• _EXERCISE_
Please set down each of the lines below once more, exactly, omitting all pictures.

• _SUPPLIED MATERIAL_
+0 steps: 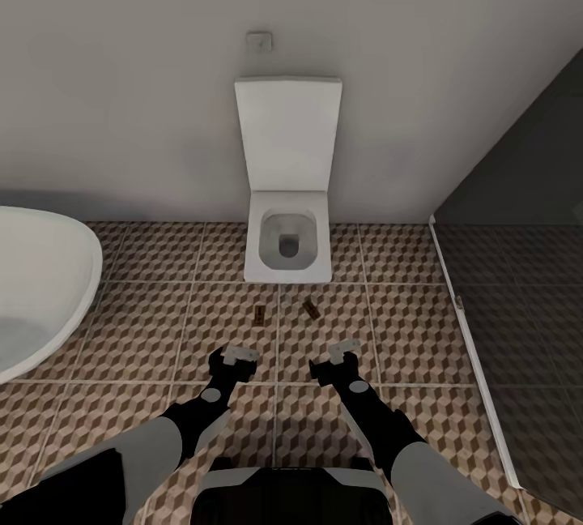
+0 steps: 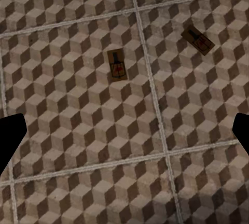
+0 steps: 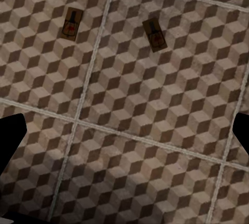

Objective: Take the four mousetraps from the cabinet in the bathroom and place them on the bathroom floor. Make sure all four end up on the same floor surface, and ensure that at least two of them are either under or directly next to the same bathroom sink.

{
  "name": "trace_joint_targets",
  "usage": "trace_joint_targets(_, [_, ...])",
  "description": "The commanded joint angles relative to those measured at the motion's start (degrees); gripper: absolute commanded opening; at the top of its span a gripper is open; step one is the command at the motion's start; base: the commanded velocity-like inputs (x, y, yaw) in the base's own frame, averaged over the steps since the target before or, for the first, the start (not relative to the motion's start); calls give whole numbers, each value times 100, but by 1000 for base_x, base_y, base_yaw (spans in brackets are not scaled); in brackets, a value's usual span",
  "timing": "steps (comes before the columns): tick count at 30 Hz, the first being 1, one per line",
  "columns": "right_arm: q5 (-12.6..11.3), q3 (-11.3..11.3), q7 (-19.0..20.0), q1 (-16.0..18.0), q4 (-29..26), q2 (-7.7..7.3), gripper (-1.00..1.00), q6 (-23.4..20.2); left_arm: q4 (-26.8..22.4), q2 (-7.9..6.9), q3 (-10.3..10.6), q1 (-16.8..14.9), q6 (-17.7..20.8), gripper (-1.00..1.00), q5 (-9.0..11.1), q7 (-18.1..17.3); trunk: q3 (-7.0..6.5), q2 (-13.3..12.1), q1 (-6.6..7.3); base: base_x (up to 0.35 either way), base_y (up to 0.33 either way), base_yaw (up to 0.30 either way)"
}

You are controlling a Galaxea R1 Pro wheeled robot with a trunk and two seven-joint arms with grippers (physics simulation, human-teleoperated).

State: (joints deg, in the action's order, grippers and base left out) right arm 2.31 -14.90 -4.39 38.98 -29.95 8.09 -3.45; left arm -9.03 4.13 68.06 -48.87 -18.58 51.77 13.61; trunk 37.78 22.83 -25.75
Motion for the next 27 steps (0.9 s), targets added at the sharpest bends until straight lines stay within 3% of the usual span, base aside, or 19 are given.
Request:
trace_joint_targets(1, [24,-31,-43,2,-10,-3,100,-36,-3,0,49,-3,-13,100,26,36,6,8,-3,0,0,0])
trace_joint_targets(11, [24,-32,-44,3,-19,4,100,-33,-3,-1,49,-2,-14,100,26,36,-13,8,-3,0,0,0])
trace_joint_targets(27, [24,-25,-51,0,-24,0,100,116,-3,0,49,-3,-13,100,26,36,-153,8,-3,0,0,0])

• _REPLY TO THE TASK_
+0 steps: 
+0 steps: 
+0 steps: 

Objective: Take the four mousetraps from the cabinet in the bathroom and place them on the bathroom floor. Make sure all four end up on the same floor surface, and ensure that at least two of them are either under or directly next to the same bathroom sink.

{
  "name": "trace_joint_targets",
  "usage": "trace_joint_targets(_, [_, ...])",
  "description": "The commanded joint angles relative to those measured at the motion's start (degrees); gripper: absolute commanded opening; at the top of its span a gripper is open; step one is the command at the motion's start; base: the commanded velocity-like inputs (x, y, yaw) in the base's own frame, averaged over the steps since the target before or, for the first, the start (not relative to the motion's start); calls give whole numbers, each value times 100, but by 1000 for base_x, base_y, base_yaw (spans in brackets are not scaled); in brackets, a value's usual span",
  "timing": "steps (comes before the columns): tick count at 30 Hz, the first being 1, one per line",
  "columns": "right_arm: q5 (-12.6..11.3), q3 (-11.3..11.3), q7 (-19.0..20.0), q1 (-16.0..18.0), q4 (-29..26), q2 (-7.7..7.3), gripper (-1.00..1.00), q6 (-23.4..20.2); left_arm: q4 (-26.8..22.4), q2 (-7.9..6.9), q3 (-10.3..10.6), q1 (-16.8..14.9), q6 (-17.7..20.8), gripper (-1.00..1.00), q5 (-9.0..11.1), q7 (-18.1..17.3); trunk: q3 (-7.0..6.5), q2 (-13.3..12.1), q1 (-6.6..7.3); base: base_x (up to 0.35 either way), base_y (up to 0.33 either way), base_yaw (up to 0.30 either way)"
}

You are controlling a Galaxea R1 Pro wheeled robot with a trunk and two seven-joint arms with grippers (physics simulation, human-teleoperated).

State: (joints deg, in the action's order, grippers and base left out) right arm 2.31 -14.90 -4.39 38.98 -29.95 8.09 -3.45; left arm -9.03 4.13 68.06 -48.87 -18.58 51.77 13.61; trunk 37.78 22.83 -25.75
Motion for the next 27 steps (0.9 s), targets added at the sharpest bends until straight lines stay within 3% of the usual span, base aside, or 19 are given.
Request:
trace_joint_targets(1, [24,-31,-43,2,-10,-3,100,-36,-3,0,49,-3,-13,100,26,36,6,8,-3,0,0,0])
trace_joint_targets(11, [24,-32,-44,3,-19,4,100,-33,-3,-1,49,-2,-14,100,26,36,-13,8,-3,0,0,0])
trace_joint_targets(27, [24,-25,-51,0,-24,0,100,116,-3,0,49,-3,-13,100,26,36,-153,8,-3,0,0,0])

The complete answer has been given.